Appendix A — ISO/IEC 17065 cross-reference (for the accreditation gap analysis)
| ISO/IEC 17065 clause | These rules |
|---|---|
| 4.1 Legal and contractual matters | §3.1, §5.4 (license), §10.4 |
| 4.2 Management of impartiality | §3.1–3.5 |
| 4.3 Liability and financing | §9; errors & omissions insurance (policy to be referenced here when bound) |
| 4.4 Non-discriminatory conditions | §1.4, §9 |
| 4.5 Confidentiality | §3.6, §7.3 |
| 4.6 Publicly available information | §7.1–7.2 |
| 5.1 Organizational structure | §3.1, §3.5 |
| 5.2 Mechanism for safeguarding impartiality | §3.4 (IAC) |
| 6.1 Personnel | §4 |
| 6.2 Resources for evaluation (incl. outsourcing) | §4.1 |
| 7.1–7.4 Application, review, evaluation | §5.1–5.2 |
| 7.5 Review / 7.6 Decision | §5.3 |
| 7.7 Certification documentation | §5.4 |
| 7.8 Directory of certified products | §7.1 (registry) |
| 7.9 Surveillance | §5.5 |
| 7.10 Changes affecting certification | §5.6, §10 |
| 7.11 Termination, reduction, suspension, withdrawal | §5.7–5.9 |
| 7.12 Records | §7.5 |
| 7.13 Complaints and appeals | §8 |
| 8 Management system | To be implemented as the CB’s QMS (separate manual; not duplicated here) |
Known gaps to close before the NABCB application: constituted IAC (§3.4 staging), separate Indian legal entity (§3.1), bound E&O policy reference (4.3), QMS manual (clause 8).
Appendix B — Certificate template (fields)
SNEVARA CERTIFICATE OF SUPPLY-CHAIN TRACEABILITY
Certificate no. · Client (legal name, registry no.)

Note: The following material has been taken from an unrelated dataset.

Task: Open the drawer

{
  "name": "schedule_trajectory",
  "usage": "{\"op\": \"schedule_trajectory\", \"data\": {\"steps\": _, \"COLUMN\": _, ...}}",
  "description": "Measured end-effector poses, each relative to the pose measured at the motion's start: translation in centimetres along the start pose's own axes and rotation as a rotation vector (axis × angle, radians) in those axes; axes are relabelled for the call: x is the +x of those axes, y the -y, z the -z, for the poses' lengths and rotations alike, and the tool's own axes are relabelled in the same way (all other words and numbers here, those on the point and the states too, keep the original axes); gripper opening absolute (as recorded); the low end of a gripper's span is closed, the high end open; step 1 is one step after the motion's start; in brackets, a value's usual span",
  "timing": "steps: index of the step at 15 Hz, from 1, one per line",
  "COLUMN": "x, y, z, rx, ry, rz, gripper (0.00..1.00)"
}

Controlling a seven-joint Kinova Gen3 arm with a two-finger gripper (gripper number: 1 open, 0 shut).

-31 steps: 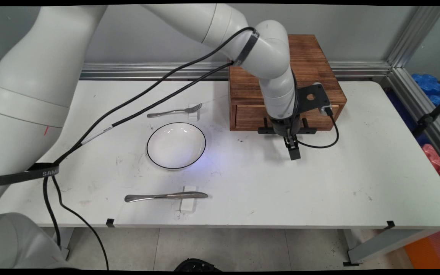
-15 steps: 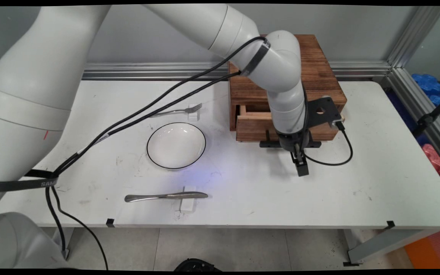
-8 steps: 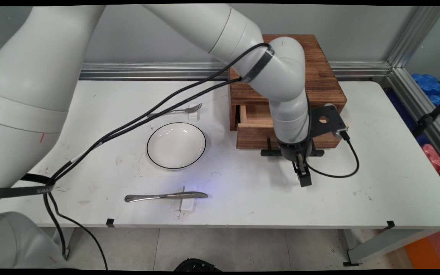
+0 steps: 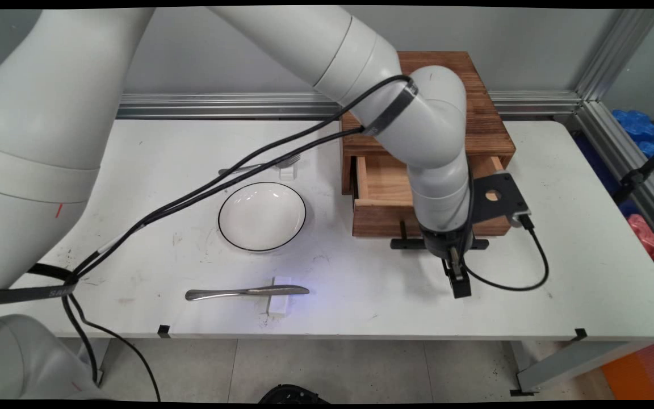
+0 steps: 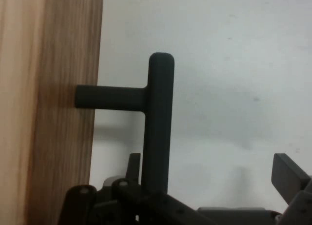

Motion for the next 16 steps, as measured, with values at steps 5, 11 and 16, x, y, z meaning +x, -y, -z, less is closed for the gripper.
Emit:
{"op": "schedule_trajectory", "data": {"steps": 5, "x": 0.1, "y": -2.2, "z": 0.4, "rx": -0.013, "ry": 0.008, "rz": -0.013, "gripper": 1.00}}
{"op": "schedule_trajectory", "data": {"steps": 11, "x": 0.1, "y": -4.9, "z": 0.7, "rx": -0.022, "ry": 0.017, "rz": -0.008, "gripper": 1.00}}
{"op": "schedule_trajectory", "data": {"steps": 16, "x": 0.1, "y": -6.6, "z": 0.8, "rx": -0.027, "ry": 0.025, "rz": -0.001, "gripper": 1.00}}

Scope: facilities (ids, GLNs) · category profile + version · origin classes
Certification: TIER × CUSTODY MODEL
Basis: Scheme Rules vX · Protocol vX · Profile vX
Issued · Cycle expiry · Live status: [URL]
Accreditation status line (§10.3)
Scope limits: this certificate attests traceability facts only (§1.2);
see the NOT VERIFIED enumeration on each product fact sheet.
Decision record ref. · Signature (Decision-maker, CB)
End of Certification Scheme Rules v0.1.